1. OCPs, weight loss, anti androgens such as spironolactone or Topical eflornithine (for hair growth), also metformin

2. Clomiphene citrate or letrozole 

500

Options to reverse hypoglycemia unawareness? (a.k.a. asymptomatic hypoglycemia in patients with diabetes)

Lowering insulin doses, Continuous glucose monitor with alarm, some evidence to suggest islet cell transplants (done more regularly in the UK)

500

Treatment for Graves ophthalmopathy? (bonus for more than one answer)

Steroids, or teprotumumab, or even surgery 

500

Treatment of choice in primary adrenal insufficiency?

1. Dexamethasone twice daily

2. Hydrocortisone twice daily

3. Hydrocortisone twice daily and fludrocortisone once daily

4. Prednisone twice daily

5. Prednisone twice daily and fludrocortisone once daily 

3. Hydrocortisone twice daily and fludrocortisone once daily


(prednisone is once daily)

500

2 alternatives to bisphosphonates in osteoporosis, and their method of action.

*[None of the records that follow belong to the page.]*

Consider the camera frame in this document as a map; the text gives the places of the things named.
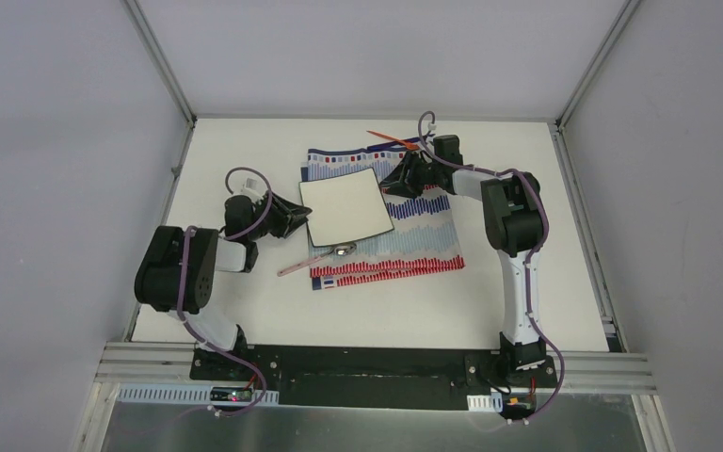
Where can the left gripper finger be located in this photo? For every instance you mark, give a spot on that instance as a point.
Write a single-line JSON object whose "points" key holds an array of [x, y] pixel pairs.
{"points": [[289, 225], [287, 209]]}

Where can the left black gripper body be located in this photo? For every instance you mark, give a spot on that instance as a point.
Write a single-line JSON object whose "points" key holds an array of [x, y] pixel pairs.
{"points": [[281, 218]]}

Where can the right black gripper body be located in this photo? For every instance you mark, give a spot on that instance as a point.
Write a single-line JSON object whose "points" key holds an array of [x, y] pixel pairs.
{"points": [[425, 174]]}

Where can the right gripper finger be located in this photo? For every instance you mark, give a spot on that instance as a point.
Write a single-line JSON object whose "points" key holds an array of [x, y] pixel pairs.
{"points": [[413, 163], [400, 184]]}

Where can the orange plastic fork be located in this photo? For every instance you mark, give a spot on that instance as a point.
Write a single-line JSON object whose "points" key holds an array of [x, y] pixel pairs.
{"points": [[406, 144]]}

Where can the white square plate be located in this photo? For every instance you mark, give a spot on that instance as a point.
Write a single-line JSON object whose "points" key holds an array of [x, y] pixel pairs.
{"points": [[345, 208]]}

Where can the patterned cloth napkin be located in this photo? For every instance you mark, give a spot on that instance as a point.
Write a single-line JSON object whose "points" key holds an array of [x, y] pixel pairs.
{"points": [[424, 239]]}

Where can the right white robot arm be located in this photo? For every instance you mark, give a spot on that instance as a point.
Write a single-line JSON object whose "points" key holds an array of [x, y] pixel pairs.
{"points": [[515, 223]]}

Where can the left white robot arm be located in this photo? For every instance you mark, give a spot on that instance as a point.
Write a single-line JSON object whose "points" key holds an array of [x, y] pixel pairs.
{"points": [[177, 273]]}

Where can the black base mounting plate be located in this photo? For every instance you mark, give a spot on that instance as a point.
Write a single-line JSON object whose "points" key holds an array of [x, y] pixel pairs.
{"points": [[374, 378]]}

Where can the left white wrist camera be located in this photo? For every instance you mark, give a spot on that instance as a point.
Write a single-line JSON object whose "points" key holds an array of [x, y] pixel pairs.
{"points": [[253, 185]]}

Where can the silver spoon pink handle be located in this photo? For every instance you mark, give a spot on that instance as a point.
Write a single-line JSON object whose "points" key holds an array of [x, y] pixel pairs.
{"points": [[337, 250]]}

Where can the left white cable duct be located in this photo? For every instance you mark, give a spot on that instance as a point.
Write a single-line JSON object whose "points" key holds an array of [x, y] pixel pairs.
{"points": [[194, 394]]}

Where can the white cable duct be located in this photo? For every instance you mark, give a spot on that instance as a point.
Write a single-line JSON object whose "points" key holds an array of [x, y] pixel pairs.
{"points": [[194, 394], [492, 402]]}

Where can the right white cable duct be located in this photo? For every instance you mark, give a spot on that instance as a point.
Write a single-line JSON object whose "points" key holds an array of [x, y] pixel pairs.
{"points": [[492, 402]]}

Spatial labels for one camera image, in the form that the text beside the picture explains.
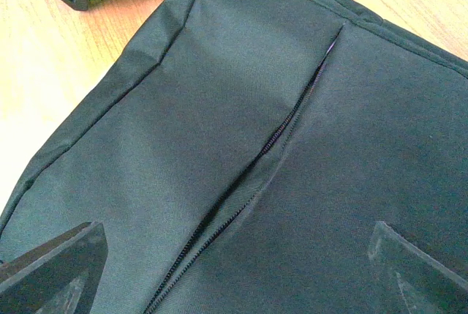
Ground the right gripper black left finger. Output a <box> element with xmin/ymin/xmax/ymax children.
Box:
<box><xmin>1</xmin><ymin>222</ymin><xmax>107</xmax><ymax>313</ymax></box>

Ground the black student backpack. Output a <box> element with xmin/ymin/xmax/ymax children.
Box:
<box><xmin>1</xmin><ymin>0</ymin><xmax>467</xmax><ymax>313</ymax></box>

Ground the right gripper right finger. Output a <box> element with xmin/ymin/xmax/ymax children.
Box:
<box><xmin>367</xmin><ymin>221</ymin><xmax>467</xmax><ymax>313</ymax></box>

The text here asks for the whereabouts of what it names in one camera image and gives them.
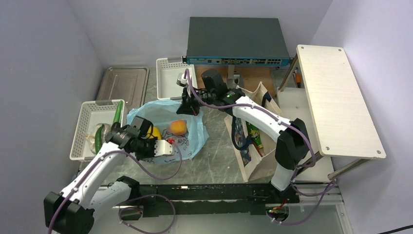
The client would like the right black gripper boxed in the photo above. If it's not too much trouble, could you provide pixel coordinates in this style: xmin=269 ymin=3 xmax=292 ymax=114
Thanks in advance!
xmin=176 ymin=85 xmax=216 ymax=117

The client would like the yellow lemon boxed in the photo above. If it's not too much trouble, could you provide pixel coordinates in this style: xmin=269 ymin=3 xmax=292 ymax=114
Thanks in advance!
xmin=146 ymin=126 xmax=162 ymax=140

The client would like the orange peach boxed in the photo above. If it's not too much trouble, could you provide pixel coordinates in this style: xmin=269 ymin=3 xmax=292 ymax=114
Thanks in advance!
xmin=169 ymin=119 xmax=188 ymax=136

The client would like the light blue plastic grocery bag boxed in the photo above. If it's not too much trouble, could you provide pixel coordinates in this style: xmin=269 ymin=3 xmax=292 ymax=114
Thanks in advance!
xmin=127 ymin=100 xmax=209 ymax=164

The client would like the dark green chili pepper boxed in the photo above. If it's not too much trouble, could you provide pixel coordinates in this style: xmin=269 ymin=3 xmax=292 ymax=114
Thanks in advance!
xmin=94 ymin=124 xmax=104 ymax=154

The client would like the green glass bottle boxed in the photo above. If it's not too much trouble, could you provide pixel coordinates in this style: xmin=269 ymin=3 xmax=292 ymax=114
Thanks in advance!
xmin=245 ymin=121 xmax=263 ymax=150

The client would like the beige canvas tote bag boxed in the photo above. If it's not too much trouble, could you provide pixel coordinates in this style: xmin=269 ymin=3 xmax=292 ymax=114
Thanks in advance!
xmin=224 ymin=82 xmax=291 ymax=183

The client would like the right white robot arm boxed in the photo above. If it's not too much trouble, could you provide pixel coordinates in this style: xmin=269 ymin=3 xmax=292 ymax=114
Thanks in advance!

Denosumab is a monoclonal antibody that inhibits osteoclast activation via RANK Ligand Inhibition

Teriparatide is recombinant PTH which stimulates bone growth rather than inhibit.

500

A 34-year-old transgender woman is evaluated during a routine examination. She desires gender-affirming hormone therapy. Her gender incongruence diagnosis has been made and confirmed by qualified medical providers. She smokes one pack of cigarettes per day, with a 15-pack-year history. Medical history is otherwise unremarkable. She takes no medications.

On physical examination, vital signs are normal. She has male hair distribution. Normal male genitalia are present. There are no evident inguinal hernias.

In addition to advising smoking cessation, which of the following is the most appropriate next step in management?

1. Initiation of an androgen blocker

2. Initiation of estradiol therapy

3. Refer for gender confirmation surgery consultation

4. Refer for discussion on fertility preservation options

5. Return for treatment 1 year after living in desired gender role 

4. Refer for discussion on fertility preservation options

Because gender-affirming hormone therapy limits fertility, reproductive options should be discussed with patients prior to initiation.